__YOUR TASK__
After locating the line that contains "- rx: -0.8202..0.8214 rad" in the data below, set down exactly that line and each one after it through the line that contains "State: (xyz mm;", and nothing more.

[Data excerpts]
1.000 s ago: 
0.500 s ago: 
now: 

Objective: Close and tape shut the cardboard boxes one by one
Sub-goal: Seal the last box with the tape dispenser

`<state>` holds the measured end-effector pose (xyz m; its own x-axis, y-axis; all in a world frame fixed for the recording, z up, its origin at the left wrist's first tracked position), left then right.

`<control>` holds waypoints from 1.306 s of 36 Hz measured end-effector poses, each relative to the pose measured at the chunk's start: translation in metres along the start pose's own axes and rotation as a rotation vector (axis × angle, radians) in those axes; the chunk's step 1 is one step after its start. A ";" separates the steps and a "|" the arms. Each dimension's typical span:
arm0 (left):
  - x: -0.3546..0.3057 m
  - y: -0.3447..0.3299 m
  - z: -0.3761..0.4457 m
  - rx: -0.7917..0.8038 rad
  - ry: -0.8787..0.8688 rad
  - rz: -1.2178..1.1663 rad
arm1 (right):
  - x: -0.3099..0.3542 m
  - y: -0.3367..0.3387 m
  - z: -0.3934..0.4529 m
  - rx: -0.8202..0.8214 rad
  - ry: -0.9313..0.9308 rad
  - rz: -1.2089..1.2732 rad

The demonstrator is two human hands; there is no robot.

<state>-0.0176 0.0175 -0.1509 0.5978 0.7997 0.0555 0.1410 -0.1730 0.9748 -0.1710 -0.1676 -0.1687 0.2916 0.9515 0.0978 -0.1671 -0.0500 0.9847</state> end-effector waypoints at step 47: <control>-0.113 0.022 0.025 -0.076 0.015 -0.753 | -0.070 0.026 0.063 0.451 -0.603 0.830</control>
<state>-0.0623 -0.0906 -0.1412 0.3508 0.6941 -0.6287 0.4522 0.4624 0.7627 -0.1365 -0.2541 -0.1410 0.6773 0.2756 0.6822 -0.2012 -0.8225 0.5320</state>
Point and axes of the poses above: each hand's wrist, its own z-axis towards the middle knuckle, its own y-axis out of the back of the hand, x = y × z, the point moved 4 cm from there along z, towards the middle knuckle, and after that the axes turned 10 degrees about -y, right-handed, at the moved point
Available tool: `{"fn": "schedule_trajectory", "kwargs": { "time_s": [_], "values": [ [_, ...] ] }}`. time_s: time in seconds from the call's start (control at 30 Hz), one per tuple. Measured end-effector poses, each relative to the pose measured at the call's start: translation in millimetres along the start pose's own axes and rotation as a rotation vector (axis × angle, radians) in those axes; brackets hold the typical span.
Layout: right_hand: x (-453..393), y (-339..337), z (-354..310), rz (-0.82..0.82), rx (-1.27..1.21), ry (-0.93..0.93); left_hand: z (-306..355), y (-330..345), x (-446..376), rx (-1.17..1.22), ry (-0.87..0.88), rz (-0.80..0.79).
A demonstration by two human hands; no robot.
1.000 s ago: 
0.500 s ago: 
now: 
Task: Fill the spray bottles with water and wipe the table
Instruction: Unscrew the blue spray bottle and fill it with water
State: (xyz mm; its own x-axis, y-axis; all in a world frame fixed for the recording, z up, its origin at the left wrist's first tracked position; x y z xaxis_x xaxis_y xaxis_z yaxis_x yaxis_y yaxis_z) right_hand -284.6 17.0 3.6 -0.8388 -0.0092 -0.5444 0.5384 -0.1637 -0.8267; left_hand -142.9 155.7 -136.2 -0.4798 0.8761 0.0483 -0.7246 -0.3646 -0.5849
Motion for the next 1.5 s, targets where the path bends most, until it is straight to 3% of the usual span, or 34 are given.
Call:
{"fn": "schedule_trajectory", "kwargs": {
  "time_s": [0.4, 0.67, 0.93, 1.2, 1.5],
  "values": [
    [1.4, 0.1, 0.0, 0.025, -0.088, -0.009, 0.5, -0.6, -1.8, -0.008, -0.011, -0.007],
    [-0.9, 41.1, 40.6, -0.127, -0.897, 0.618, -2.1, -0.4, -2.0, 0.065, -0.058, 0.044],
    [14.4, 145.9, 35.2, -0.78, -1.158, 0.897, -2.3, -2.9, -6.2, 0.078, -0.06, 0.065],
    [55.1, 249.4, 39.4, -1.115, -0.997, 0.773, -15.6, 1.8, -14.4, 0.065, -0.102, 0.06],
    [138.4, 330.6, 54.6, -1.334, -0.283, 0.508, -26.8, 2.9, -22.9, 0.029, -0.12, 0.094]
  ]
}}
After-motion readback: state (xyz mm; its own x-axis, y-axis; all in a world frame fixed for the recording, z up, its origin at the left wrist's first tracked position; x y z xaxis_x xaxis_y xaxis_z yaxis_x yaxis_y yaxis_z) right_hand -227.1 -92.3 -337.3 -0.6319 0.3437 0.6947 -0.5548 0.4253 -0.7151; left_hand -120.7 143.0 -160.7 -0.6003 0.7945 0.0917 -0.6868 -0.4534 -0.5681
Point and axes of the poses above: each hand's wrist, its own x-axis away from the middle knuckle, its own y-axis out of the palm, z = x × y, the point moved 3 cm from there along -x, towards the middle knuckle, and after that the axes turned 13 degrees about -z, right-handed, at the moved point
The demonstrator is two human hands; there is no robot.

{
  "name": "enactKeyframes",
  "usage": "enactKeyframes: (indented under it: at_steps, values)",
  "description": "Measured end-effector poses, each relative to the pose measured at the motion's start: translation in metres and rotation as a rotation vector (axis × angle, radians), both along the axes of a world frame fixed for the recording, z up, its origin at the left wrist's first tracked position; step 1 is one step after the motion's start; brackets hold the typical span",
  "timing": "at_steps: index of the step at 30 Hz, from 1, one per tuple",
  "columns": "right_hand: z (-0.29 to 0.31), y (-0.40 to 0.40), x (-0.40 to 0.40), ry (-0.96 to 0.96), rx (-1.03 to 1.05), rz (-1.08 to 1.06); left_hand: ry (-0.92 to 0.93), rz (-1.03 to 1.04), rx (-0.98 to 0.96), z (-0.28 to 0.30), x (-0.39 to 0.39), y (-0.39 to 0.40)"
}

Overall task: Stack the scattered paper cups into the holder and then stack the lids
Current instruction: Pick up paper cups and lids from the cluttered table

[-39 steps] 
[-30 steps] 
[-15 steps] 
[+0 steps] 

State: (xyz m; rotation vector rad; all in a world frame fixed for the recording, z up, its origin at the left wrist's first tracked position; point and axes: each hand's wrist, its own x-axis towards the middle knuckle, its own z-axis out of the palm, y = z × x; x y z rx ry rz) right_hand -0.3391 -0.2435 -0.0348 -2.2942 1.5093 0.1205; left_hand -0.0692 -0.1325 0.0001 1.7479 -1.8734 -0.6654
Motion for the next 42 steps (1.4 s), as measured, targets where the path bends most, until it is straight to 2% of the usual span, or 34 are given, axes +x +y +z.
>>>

__RESULT OF THE TASK__
  - rx: -0.8202..0.8214 rad
  - ry: -0.9313..0.9308 rad
  - rz: -1.2089..1.2732 rad

The demonstrator is two human hands; there is no robot.

<state>-0.0176 0.0175 -0.1509 0.5978 0.7997 0.0555 0.1410 -0.1730 0.9748 -0.1710 -0.1676 -0.1687 0.2916 0.9515 0.0978 -0.1671 -0.0500 0.9847</state> end-effector waypoints at step 47: <control>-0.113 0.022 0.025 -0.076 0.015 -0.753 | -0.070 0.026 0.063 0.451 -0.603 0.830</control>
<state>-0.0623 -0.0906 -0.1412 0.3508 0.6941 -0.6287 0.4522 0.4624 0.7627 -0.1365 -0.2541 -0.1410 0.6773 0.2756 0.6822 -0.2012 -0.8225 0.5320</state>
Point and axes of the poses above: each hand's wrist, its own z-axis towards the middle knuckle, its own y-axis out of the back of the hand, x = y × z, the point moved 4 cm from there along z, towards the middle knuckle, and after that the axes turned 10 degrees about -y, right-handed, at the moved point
Available tool: `{"fn": "schedule_trajectory", "kwargs": { "time_s": [_], "values": [ [_, ...] ] }}`. time_s: time in seconds from the call's start (control at 30 Hz), one per tuple. Measured end-effector poses, each relative to the pose measured at the call's start: translation in millimetres along the start pose's own axes and rotation as a rotation vector (axis × angle, radians) in those axes; brackets hold the typical span.
Layout: right_hand: x (-453..393), y (-339..337), z (-354..310), rz (-0.82..0.82), rx (-1.27..1.21), ry (-0.93..0.93); left_hand: z (-306..355), y (-330..345), x (-446..376), rx (-1.17..1.22), ry (-0.87..0.88), rz (-0.80..0.79).
A demonstration by two human hands; no robot.
1.000 s ago: 
0.500 s ago: 
now: 
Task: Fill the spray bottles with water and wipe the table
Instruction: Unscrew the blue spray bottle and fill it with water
State: (xyz mm; its own x-axis, y-axis; all in a world frame fixed for the recording, z up, its origin at the left wrist's first tracked position; x y z xaxis_x xaxis_y xaxis_z yaxis_x yaxis_y yaxis_z) right_hand -284.6 17.0 3.6 -0.8388 -0.0092 -0.5444 0.5384 -0.1637 -0.8267; left_hand -142.9 155.7 -136.2 -0.4798 0.8761 0.0483 -0.7246 -0.3646 -0.5849

No additional output will be produced.